--- Raw data Enclosed Below ---
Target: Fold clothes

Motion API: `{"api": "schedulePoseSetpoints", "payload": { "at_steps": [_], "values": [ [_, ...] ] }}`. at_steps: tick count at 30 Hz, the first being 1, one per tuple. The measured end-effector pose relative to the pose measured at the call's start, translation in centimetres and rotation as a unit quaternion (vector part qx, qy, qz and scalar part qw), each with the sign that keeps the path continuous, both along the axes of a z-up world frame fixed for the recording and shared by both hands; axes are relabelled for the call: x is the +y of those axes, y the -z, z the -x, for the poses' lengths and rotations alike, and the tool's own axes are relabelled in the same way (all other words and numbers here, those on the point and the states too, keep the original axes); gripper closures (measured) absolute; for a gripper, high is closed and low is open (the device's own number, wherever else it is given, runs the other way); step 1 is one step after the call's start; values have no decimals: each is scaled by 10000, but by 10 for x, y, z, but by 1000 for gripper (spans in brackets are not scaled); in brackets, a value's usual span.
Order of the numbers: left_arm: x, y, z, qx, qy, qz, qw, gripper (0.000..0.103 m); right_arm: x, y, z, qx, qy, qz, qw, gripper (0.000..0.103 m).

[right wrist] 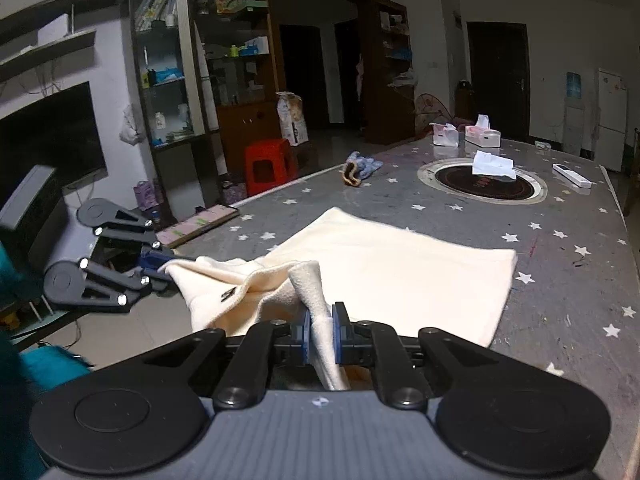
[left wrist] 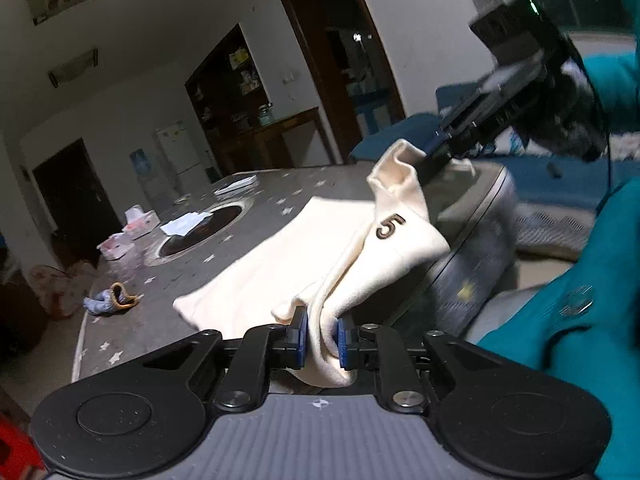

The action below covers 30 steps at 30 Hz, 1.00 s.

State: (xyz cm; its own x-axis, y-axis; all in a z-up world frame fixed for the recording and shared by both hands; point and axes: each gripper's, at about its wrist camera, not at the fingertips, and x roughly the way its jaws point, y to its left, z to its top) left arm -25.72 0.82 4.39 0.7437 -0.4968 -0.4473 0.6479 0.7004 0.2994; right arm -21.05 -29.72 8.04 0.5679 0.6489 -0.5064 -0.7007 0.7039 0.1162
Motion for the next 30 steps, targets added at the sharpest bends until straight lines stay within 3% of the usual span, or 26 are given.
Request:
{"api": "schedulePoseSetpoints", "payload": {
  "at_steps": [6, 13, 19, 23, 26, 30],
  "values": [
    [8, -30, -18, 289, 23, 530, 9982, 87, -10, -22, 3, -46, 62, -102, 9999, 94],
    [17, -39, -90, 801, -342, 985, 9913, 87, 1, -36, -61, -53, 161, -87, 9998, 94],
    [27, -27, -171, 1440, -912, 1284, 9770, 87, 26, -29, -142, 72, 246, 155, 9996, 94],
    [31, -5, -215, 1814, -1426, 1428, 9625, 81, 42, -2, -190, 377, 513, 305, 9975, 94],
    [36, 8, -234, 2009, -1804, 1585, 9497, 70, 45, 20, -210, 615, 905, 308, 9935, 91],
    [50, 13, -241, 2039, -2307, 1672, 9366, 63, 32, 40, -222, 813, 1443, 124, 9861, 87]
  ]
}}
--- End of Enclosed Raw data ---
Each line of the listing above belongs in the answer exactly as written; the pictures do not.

#### Expected answer
Target: Fold clothes

Motion API: `{"api": "schedulePoseSetpoints", "payload": { "at_steps": [_], "values": [ [_, ...] ] }}`. at_steps: tick count at 30 Hz, the first being 1, one per tuple. The measured end-effector pose relative to the pose measured at the call's start, translation in centimetres and rotation as a unit quaternion (vector part qx, qy, qz and scalar part qw), each with the sign that keeps the path continuous, both along the axes of a z-up world frame fixed for the recording and shared by both hands; axes are relabelled for the call: x is the +y of those axes, y the -z, z the -x, for the poses' lengths and rotations alike, and the tool's own axes are relabelled in the same way (all other words and numbers here, those on the point and the states too, keep the original axes); gripper closures (measured) absolute; for a gripper, high is closed and low is open (the device's own number, wherever else it is given, runs the other way); step 1 is one step after the call's start; values have no decimals: each is scaled by 10000, but by 10 for x, y, z, but by 1000 for gripper (spans in brackets are not scaled); in brackets, a value's usual span.
Order of the numbers: left_arm: x, y, z, qx, qy, qz, qw, gripper (0.000..0.103 m); right_arm: x, y, z, qx, qy, qz, qw, gripper (0.000..0.103 m).

[right wrist] 
[left wrist] 

The action below covers 30 steps at 30 Hz, 1.00 s.

State: (xyz cm; its own x-axis, y-axis; all in a z-up world frame fixed for the recording and shared by both hands; point and axes: each gripper's, at about its wrist camera, not at the fingertips, and x roughly the way its jaws point, y to its left, z to its top) left arm -25.72 0.82 4.39 0.7437 -0.4968 -0.4473 0.6479 0.7004 0.2994; right arm -21.05 -29.72 8.04 0.5679 0.6489 -0.5064 -0.7007 0.7039 0.1162
Motion for the next 30 steps, targets added at the sharpest bends until straight lines stay within 3% of the usual span, or 26 are given.
Request:
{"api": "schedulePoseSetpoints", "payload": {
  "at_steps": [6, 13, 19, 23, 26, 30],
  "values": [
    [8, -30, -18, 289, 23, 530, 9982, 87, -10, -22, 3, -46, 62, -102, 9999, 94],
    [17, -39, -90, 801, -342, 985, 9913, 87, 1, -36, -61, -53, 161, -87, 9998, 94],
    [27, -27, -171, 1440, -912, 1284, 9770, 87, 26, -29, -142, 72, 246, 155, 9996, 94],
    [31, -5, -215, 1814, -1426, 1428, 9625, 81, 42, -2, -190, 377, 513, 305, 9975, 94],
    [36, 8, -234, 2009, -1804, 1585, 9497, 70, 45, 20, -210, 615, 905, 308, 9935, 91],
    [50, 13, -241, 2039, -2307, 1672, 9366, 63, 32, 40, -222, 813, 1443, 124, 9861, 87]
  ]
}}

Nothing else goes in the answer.